Please reproduce the data below exactly, from the first line through the line containing "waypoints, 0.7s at", and leave every later line out.

=== Begin Enclosure ===

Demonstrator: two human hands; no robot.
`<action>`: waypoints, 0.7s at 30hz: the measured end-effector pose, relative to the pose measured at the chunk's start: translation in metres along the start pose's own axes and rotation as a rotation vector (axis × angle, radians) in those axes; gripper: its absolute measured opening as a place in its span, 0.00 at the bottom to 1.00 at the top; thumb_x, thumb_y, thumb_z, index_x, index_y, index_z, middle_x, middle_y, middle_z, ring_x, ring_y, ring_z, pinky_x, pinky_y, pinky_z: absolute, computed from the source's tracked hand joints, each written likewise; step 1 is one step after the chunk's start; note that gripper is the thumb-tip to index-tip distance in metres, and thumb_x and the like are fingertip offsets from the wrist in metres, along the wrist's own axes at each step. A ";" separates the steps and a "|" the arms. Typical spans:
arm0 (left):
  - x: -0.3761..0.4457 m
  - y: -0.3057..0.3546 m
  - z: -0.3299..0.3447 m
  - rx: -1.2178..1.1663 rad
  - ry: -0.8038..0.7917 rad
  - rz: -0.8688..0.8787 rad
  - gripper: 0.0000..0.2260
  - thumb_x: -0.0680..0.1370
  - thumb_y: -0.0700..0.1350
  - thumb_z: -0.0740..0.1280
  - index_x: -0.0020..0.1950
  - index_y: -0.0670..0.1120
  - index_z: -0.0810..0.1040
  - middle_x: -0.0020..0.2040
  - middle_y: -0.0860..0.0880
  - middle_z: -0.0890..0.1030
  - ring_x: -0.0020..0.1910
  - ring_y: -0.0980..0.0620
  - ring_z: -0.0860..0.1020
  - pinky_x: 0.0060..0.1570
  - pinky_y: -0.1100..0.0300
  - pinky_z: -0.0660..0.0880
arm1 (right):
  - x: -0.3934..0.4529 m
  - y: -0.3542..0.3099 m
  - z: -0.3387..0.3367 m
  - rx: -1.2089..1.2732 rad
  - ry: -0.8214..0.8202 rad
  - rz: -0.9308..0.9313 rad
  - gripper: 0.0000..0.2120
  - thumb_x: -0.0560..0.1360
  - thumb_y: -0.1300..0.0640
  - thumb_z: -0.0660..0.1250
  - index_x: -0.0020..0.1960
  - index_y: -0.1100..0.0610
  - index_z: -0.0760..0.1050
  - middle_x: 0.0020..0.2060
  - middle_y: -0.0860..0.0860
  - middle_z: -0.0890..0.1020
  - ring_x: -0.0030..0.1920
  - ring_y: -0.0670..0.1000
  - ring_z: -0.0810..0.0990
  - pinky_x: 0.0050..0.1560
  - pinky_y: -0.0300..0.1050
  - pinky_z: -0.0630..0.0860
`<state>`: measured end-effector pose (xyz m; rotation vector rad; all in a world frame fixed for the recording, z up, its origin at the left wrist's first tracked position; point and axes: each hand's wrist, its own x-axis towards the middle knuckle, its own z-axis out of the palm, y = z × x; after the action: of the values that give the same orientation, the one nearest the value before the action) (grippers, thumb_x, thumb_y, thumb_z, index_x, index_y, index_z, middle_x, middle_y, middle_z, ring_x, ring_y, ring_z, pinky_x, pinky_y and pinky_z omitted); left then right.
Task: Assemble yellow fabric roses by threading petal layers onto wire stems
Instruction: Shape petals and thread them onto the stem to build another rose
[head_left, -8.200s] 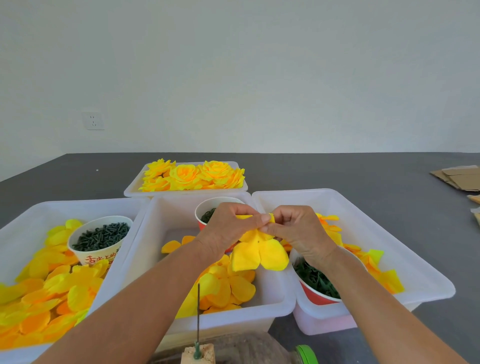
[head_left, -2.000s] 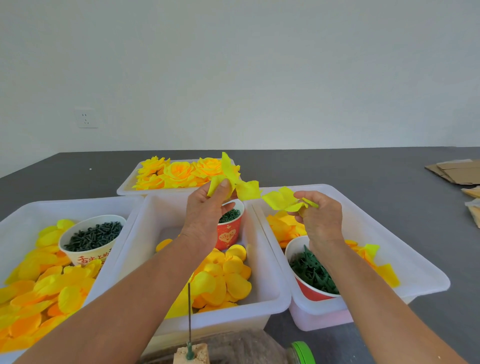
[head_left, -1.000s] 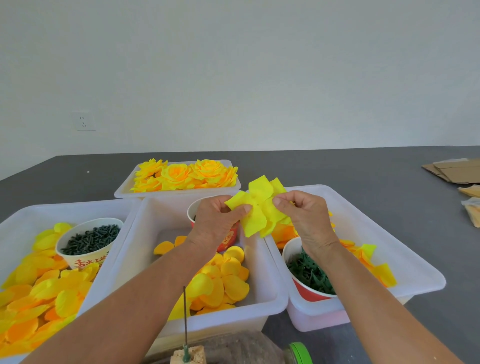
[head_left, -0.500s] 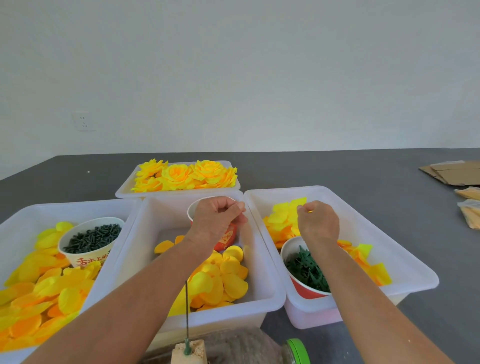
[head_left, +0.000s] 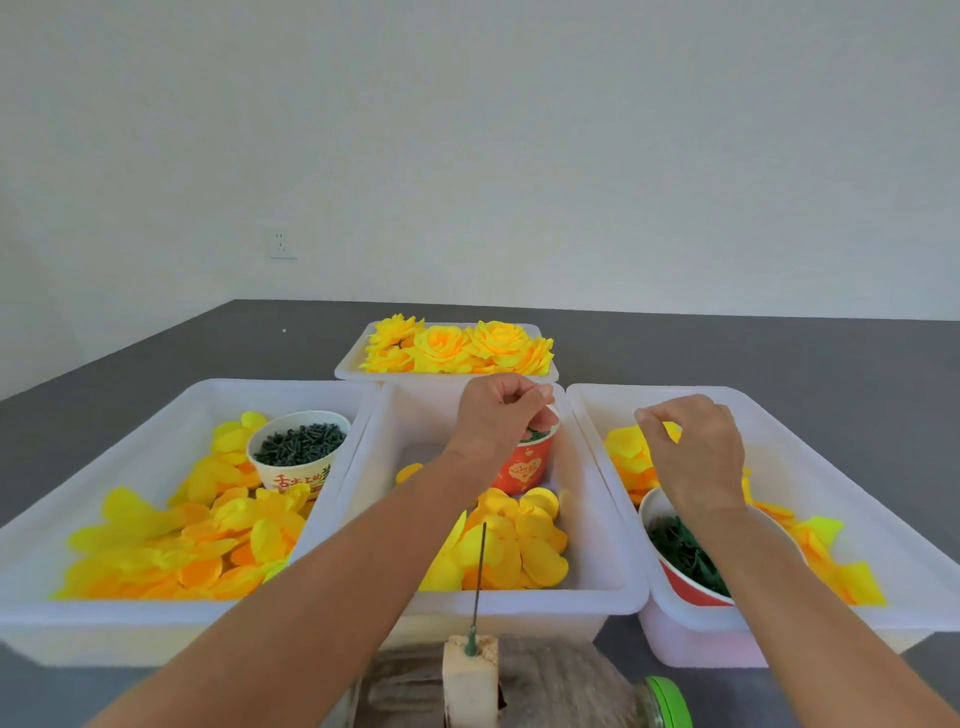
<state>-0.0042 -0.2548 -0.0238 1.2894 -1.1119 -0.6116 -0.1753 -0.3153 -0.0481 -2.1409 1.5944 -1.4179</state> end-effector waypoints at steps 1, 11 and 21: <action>0.001 0.003 -0.002 -0.001 0.000 0.005 0.09 0.77 0.40 0.66 0.37 0.44 0.79 0.31 0.50 0.81 0.28 0.60 0.77 0.31 0.70 0.73 | 0.000 -0.002 0.001 0.029 -0.005 -0.029 0.07 0.76 0.58 0.66 0.45 0.60 0.81 0.47 0.55 0.81 0.52 0.56 0.72 0.48 0.39 0.62; 0.005 0.018 -0.046 0.129 0.076 0.060 0.11 0.76 0.39 0.68 0.33 0.46 0.77 0.28 0.52 0.80 0.26 0.60 0.76 0.28 0.70 0.71 | -0.012 -0.049 -0.001 0.381 -0.216 -0.173 0.07 0.73 0.62 0.69 0.37 0.56 0.80 0.37 0.50 0.81 0.38 0.46 0.77 0.42 0.41 0.71; 0.015 -0.003 -0.160 0.972 0.202 -0.022 0.08 0.76 0.40 0.64 0.38 0.44 0.79 0.40 0.48 0.84 0.39 0.52 0.78 0.40 0.59 0.73 | -0.040 -0.118 0.043 0.537 -0.419 -0.194 0.11 0.73 0.60 0.69 0.35 0.64 0.79 0.31 0.54 0.81 0.33 0.49 0.75 0.38 0.40 0.71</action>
<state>0.1458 -0.1991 -0.0066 2.1266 -1.2651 0.1032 -0.0631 -0.2492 -0.0270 -2.1015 0.7714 -1.1604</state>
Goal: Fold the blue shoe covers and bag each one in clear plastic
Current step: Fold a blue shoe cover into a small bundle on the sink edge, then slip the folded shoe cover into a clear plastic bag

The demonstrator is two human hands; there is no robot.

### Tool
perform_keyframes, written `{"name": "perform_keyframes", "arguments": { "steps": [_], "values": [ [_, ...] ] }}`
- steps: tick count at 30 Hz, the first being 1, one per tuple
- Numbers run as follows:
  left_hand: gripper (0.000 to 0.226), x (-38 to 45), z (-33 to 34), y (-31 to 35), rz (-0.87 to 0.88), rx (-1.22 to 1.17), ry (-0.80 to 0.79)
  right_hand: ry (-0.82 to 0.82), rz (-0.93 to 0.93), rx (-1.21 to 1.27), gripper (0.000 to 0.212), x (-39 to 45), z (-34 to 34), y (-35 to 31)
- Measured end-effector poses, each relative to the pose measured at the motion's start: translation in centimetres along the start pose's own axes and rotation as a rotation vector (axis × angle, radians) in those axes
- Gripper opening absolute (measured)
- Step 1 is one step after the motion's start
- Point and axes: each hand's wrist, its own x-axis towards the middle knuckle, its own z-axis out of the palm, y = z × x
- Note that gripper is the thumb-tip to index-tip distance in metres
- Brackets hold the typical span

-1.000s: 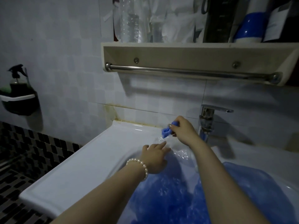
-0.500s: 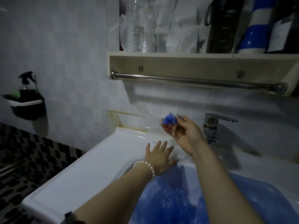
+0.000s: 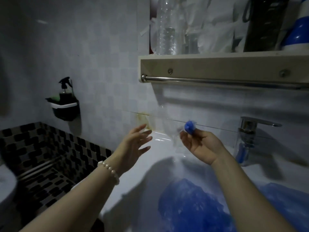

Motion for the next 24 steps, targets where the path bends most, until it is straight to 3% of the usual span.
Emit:
{"name": "perform_keyframes", "arguments": {
  "steps": [3, 7, 10, 11, 13, 14, 17, 22, 24],
  "values": [
    [0.071, -1.2, -1.0, 2.1, 0.097, 0.075, -0.066, 0.010, 0.165, -0.075, 0.031, 0.2, 0.7, 2.3],
    [0.023, -2.6, -1.6, 3.6, 0.180, 0.478, -0.056, -0.014, 0.276, -0.145, 0.022, 0.7, 0.8, 4.5],
    [0.014, -3.1, -2.9, 4.6, 0.140, 0.514, 0.063, 0.058, 0.195, -0.059, 0.035, 1.5, 0.1, 4.4],
    [0.013, -3.2, -3.5, 4.8, 0.125, 0.470, 0.105, 0.076, 0.144, -0.024, 0.032, 1.6, -0.1, 4.3],
    [0.012, -3.4, -4.5, 5.0, 0.114, 0.454, 0.209, 0.067, 0.047, 0.026, 0.006, 1.8, -0.4, 3.9],
    [0.014, -3.4, -4.9, 4.9, 0.113, 0.480, 0.255, 0.038, 0.020, 0.009, 0.007, 1.7, -0.4, 3.8],
    [0.024, -3.5, -5.2, 4.1, 0.122, 0.544, 0.315, -0.084, -0.074, -0.395, 0.013, 1.0, 0.7, 3.5],
    [0.037, -3.3, -4.3, 3.3, 0.136, 0.726, 0.286, -0.389, -0.605, -1.552, 0.009, -1.9, 5.0, 5.4],
    [0.036, -3.4, -3.8, 3.4, 0.111, 0.818, 0.233, -0.493, -0.755, -1.852, 0.016, -3.1, 6.1, 6.2]
  ]
}}
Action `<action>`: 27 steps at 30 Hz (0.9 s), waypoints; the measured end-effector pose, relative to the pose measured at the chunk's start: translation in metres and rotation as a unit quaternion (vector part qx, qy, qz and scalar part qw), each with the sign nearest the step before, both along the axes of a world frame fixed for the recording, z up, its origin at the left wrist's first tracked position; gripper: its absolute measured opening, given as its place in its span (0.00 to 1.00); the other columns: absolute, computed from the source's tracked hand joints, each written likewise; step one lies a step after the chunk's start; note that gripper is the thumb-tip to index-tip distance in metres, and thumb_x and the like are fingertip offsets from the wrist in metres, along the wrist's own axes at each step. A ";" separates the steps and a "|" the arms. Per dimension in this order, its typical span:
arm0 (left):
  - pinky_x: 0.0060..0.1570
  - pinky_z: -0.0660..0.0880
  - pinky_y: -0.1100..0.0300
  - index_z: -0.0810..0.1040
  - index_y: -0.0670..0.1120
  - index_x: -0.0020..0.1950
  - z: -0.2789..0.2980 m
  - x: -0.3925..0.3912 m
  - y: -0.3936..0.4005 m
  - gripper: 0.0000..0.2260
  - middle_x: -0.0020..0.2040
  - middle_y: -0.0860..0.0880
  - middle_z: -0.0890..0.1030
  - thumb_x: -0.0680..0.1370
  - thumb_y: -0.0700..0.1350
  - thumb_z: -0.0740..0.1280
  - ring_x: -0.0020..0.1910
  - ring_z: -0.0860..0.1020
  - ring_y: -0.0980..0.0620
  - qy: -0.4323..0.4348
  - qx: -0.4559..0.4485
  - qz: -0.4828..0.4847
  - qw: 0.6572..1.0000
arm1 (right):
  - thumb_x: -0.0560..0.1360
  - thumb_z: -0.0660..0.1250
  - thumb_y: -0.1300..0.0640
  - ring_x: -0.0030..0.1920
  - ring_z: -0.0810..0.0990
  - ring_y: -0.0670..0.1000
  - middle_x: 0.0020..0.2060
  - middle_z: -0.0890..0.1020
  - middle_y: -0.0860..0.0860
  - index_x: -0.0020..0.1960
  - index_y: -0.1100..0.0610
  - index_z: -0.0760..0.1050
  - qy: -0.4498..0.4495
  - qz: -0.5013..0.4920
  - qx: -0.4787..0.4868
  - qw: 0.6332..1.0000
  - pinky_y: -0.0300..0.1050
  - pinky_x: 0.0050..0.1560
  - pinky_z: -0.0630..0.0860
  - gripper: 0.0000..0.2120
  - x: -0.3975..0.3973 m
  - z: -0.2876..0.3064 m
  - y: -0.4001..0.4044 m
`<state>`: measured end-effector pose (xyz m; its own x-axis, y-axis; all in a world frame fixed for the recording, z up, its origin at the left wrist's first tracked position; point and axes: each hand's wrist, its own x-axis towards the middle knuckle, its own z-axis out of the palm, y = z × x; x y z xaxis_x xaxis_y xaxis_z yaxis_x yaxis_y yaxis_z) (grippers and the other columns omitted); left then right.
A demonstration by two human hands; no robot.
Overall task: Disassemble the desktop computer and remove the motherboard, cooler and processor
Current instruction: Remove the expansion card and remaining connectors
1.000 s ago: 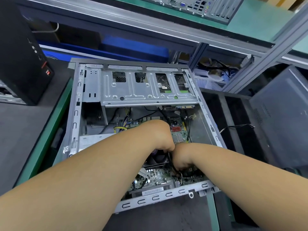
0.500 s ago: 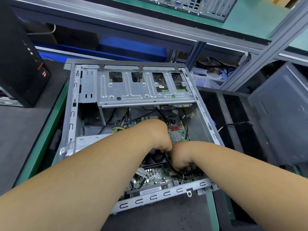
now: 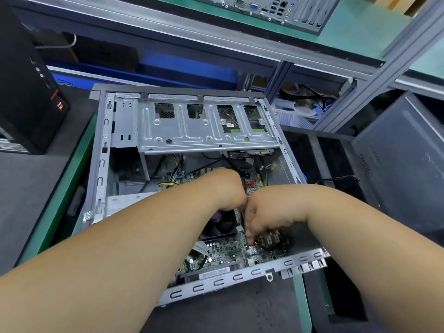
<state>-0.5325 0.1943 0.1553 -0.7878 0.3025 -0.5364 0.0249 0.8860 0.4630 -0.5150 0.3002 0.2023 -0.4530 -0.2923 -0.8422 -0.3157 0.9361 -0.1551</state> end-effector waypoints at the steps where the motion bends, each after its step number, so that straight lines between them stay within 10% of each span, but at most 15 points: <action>1: 0.38 0.77 0.55 0.82 0.41 0.41 0.001 0.000 0.000 0.09 0.34 0.45 0.80 0.72 0.47 0.69 0.35 0.76 0.46 0.005 0.028 0.015 0.999 | 0.76 0.69 0.54 0.32 0.73 0.45 0.37 0.80 0.50 0.52 0.57 0.84 -0.001 0.020 0.003 1.000 0.36 0.36 0.69 0.10 0.000 0.003 0.001; 6: 0.49 0.76 0.56 0.84 0.43 0.51 0.002 -0.001 -0.002 0.15 0.44 0.46 0.82 0.75 0.54 0.69 0.43 0.78 0.47 0.024 0.149 0.062 0.987 | 0.76 0.67 0.56 0.34 0.71 0.45 0.40 0.81 0.49 0.42 0.53 0.79 0.020 0.143 0.091 0.985 0.38 0.33 0.66 0.05 0.001 0.016 0.008; 15: 0.54 0.68 0.57 0.85 0.49 0.46 -0.006 -0.005 -0.003 0.03 0.55 0.46 0.82 0.74 0.44 0.71 0.52 0.76 0.49 -0.104 0.383 0.185 0.899 | 0.78 0.61 0.66 0.34 0.79 0.52 0.51 0.84 0.59 0.63 0.63 0.76 -0.015 0.182 0.183 0.966 0.37 0.32 0.75 0.15 0.008 0.000 0.013; 18: 0.45 0.65 0.58 0.85 0.47 0.47 -0.001 -0.005 -0.003 0.06 0.50 0.46 0.78 0.76 0.46 0.68 0.45 0.70 0.49 -0.138 0.398 0.175 0.890 | 0.77 0.61 0.66 0.51 0.80 0.56 0.56 0.81 0.56 0.65 0.59 0.75 0.065 0.271 0.157 0.948 0.45 0.49 0.75 0.17 0.012 -0.012 0.009; 22: 0.34 0.61 0.63 0.84 0.47 0.52 0.005 -0.004 -0.008 0.13 0.36 0.52 0.71 0.80 0.49 0.61 0.34 0.67 0.55 -0.159 0.425 0.167 0.875 | 0.78 0.61 0.65 0.45 0.74 0.56 0.47 0.77 0.55 0.57 0.61 0.77 0.093 0.364 0.196 0.906 0.49 0.47 0.74 0.10 0.015 -0.030 0.011; 27: 0.45 0.72 0.57 0.80 0.42 0.59 0.007 -0.006 -0.002 0.12 0.49 0.47 0.80 0.78 0.43 0.63 0.46 0.78 0.48 -0.110 0.341 0.211 0.910 | 0.78 0.63 0.61 0.55 0.78 0.56 0.54 0.80 0.52 0.57 0.57 0.77 0.098 0.431 0.256 0.860 0.54 0.61 0.74 0.09 0.010 -0.045 0.024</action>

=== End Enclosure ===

**Solution for this problem:**
Demonstrator: two human hands; no robot.
`<action>`: waypoints, 0.7s at 30hz: the measured end-effector pose, relative to the pose measured at the chunk's start: translation in metres along the start pose's own axes and rotation as a rotation vector (axis × angle, radians) in those axes; gripper: its absolute measured opening as a place in its span, 0.00 at the bottom to 1.00 at the top; thumb_x, thumb_y, thumb_z, index_x, index_y, index_z, middle_x, middle_y, middle_z, ring_x, ring_y, ring_z, pinky_x, pinky_y, pinky_z: absolute, computed from the source's tracked hand joints, each written likewise; step 1 is one step after the chunk's start; note that gripper is the thumb-tip to index-tip distance in metres, and thumb_x and the like are fingertip offsets from the wrist in metres, along the wrist's own axes at each step. A ";" separates the steps and a "|" the arms. Typical spans:

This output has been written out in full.